One former patient, Hillary Tullin, 45, called a sexual abuse hotline last year and reported that Cruciani had abused her between 2005 and 2013, authorities said.
Tullin told The Associated Press on Tuesday that she testified before a grand jury about two weeks ago. "He needs to be locked up," she said.
The AP does not typically identify people who say they are victims of sexual assault unless they grant permission, which Tullin has done. She told her story publicly to the AP last year. She was among the victims in the indictment, authorities said.
The AP reported in November that at least 17 women in Pennsylvania, New York and New Jersey had stepped forward to accuse Cruciani of sexual misconduct in encounters dating back at least a dozen years.
Cruciani was employed at Mount Sinai Beth Israel hospital where he was responsible for treating patients with chronic and debilitating pain when he allegedly abused the women. Hospital officials have previously not commented on the allegations against Cruciani.

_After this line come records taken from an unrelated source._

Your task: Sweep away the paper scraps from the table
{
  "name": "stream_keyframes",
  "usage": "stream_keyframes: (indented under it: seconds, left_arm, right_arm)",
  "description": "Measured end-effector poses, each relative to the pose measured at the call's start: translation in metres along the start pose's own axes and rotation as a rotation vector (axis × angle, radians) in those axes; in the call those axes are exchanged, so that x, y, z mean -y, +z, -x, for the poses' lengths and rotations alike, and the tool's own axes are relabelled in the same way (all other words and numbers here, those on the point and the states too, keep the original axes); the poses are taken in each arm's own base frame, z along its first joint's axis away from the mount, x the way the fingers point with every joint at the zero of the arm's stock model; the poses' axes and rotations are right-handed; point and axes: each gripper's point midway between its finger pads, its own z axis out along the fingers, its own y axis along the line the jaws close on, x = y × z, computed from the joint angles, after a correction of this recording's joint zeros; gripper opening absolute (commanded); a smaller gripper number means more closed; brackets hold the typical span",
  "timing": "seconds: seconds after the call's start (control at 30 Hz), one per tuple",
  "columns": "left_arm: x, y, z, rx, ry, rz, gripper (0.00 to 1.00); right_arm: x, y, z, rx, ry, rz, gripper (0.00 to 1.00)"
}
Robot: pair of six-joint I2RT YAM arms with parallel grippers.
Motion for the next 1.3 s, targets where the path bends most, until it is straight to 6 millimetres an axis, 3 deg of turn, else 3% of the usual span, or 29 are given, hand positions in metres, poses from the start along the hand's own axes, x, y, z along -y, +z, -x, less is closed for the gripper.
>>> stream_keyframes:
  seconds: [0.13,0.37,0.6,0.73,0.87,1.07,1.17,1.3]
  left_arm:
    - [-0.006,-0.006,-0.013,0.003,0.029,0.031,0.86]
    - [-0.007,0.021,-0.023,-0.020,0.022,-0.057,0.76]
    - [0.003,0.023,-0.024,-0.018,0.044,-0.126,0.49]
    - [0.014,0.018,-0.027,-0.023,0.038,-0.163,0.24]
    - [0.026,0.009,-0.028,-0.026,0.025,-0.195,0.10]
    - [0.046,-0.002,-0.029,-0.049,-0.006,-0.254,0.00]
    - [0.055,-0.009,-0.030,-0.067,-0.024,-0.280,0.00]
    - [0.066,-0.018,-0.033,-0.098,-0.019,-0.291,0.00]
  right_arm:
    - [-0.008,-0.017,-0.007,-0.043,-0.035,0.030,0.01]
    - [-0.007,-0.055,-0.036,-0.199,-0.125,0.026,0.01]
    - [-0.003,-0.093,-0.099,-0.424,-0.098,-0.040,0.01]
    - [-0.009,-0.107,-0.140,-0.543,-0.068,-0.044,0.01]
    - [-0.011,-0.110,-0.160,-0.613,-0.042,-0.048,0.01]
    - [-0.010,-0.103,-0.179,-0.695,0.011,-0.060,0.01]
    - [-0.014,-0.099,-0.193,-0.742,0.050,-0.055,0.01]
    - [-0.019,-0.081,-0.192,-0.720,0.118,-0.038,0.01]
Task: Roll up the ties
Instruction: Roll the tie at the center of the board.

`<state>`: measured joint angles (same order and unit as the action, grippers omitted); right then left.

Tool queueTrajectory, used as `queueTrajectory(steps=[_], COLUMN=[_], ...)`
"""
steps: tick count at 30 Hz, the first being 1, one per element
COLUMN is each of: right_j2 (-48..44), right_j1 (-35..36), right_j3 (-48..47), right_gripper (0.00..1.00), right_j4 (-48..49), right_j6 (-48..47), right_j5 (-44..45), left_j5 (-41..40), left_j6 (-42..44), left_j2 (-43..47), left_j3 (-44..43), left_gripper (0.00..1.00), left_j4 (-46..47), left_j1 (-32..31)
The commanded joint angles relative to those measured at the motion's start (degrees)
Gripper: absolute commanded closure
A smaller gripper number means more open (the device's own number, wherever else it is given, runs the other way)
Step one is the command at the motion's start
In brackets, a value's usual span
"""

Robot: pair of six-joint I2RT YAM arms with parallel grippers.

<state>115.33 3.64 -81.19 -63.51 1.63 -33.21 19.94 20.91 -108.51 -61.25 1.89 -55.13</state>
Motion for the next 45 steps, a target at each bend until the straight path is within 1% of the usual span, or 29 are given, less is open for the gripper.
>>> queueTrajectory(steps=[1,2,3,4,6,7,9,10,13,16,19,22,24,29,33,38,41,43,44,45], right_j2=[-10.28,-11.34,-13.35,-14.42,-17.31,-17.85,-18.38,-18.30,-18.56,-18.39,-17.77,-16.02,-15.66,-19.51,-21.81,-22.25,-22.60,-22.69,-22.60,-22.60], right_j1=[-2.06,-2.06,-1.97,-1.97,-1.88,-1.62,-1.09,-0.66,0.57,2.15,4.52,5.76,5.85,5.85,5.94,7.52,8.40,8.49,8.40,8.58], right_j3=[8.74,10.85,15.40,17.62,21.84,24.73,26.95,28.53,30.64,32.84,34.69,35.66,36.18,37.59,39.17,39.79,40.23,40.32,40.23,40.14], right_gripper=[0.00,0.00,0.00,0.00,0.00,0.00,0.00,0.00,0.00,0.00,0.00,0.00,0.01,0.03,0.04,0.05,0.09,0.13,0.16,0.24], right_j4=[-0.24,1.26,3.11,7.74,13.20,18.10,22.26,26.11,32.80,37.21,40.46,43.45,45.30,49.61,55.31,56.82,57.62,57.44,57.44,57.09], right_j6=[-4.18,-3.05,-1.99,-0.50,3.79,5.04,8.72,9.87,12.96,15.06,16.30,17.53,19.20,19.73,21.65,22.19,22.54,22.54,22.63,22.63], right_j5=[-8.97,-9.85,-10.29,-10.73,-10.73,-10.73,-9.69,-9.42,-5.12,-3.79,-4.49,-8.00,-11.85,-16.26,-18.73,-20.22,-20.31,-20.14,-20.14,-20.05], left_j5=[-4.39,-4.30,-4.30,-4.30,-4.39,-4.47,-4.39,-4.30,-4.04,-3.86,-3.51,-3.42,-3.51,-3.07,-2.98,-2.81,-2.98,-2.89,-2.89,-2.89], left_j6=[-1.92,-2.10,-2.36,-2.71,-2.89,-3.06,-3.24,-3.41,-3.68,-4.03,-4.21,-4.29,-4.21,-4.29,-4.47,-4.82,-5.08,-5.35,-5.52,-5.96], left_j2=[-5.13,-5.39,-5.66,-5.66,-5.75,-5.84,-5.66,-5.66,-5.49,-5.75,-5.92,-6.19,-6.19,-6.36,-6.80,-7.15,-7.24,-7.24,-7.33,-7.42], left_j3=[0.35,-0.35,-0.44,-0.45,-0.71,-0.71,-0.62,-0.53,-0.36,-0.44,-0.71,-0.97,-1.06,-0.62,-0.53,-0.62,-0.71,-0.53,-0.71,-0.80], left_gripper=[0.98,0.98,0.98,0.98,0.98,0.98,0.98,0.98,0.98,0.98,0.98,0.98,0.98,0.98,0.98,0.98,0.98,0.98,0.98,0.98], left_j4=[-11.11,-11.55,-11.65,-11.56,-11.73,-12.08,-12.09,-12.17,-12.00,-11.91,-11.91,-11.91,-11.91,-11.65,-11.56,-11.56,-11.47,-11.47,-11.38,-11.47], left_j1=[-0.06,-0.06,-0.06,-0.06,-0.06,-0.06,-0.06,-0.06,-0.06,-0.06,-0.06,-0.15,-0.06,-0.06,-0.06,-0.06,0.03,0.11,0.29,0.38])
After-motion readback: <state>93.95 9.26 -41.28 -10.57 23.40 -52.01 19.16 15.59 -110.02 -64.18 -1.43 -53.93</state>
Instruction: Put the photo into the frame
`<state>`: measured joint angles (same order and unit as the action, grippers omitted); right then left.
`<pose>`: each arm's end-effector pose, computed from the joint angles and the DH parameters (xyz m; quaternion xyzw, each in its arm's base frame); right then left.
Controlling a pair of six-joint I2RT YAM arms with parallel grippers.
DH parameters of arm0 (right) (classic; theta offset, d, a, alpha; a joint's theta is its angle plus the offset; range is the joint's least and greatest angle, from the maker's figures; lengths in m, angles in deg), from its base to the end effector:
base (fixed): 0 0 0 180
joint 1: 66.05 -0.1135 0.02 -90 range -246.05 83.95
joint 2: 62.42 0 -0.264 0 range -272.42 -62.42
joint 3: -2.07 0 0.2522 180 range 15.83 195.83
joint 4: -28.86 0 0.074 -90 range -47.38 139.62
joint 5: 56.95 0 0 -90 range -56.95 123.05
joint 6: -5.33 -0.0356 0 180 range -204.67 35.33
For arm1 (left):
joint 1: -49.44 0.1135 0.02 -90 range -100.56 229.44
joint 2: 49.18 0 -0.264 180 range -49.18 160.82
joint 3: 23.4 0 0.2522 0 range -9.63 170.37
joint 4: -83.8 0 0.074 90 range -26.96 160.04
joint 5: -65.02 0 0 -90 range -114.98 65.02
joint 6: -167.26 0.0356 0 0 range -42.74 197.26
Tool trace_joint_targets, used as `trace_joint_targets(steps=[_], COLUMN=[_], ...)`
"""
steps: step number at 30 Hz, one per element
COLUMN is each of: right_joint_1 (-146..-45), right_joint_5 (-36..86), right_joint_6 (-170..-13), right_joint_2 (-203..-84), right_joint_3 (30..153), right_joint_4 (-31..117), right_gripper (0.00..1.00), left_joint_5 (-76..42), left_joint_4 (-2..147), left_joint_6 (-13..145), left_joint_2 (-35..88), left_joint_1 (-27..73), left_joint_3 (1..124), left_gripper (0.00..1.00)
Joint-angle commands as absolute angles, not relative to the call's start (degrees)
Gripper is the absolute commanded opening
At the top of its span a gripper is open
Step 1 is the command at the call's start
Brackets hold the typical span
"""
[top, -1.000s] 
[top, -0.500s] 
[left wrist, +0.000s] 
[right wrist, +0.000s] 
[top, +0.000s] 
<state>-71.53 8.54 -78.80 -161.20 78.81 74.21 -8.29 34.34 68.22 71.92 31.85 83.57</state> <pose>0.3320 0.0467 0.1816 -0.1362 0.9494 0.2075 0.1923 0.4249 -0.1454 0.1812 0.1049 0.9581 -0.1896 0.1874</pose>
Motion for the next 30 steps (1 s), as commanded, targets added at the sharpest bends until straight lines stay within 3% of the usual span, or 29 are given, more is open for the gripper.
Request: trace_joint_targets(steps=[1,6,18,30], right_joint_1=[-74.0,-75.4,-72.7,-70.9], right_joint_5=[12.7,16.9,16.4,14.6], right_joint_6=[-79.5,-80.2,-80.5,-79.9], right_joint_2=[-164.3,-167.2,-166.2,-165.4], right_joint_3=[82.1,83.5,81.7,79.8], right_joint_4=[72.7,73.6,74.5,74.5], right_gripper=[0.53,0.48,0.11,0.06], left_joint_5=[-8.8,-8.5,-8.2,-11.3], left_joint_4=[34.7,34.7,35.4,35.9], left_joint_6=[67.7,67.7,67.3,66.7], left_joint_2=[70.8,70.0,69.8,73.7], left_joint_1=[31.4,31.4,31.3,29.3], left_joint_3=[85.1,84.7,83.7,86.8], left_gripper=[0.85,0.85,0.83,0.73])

Women who said they were sexually abused by Cruciani told the AP that they felt they had no alternative but to continue seeing the Ivy League-trained neurologist, who specialized in rare, complicated syndromes.
In Pennsylvania, Cruciani pleaded guilty to assaulting seven patients in 2016 while he was chairman of Drexel University's neurology department. Under a plea agreement, he was sentenced to seven years' probation. He also had to register as a sex offender and forfeit his medical license.
Associated Press writer Michael Rubinkam contributed to this report from northeastern Pennsylvania.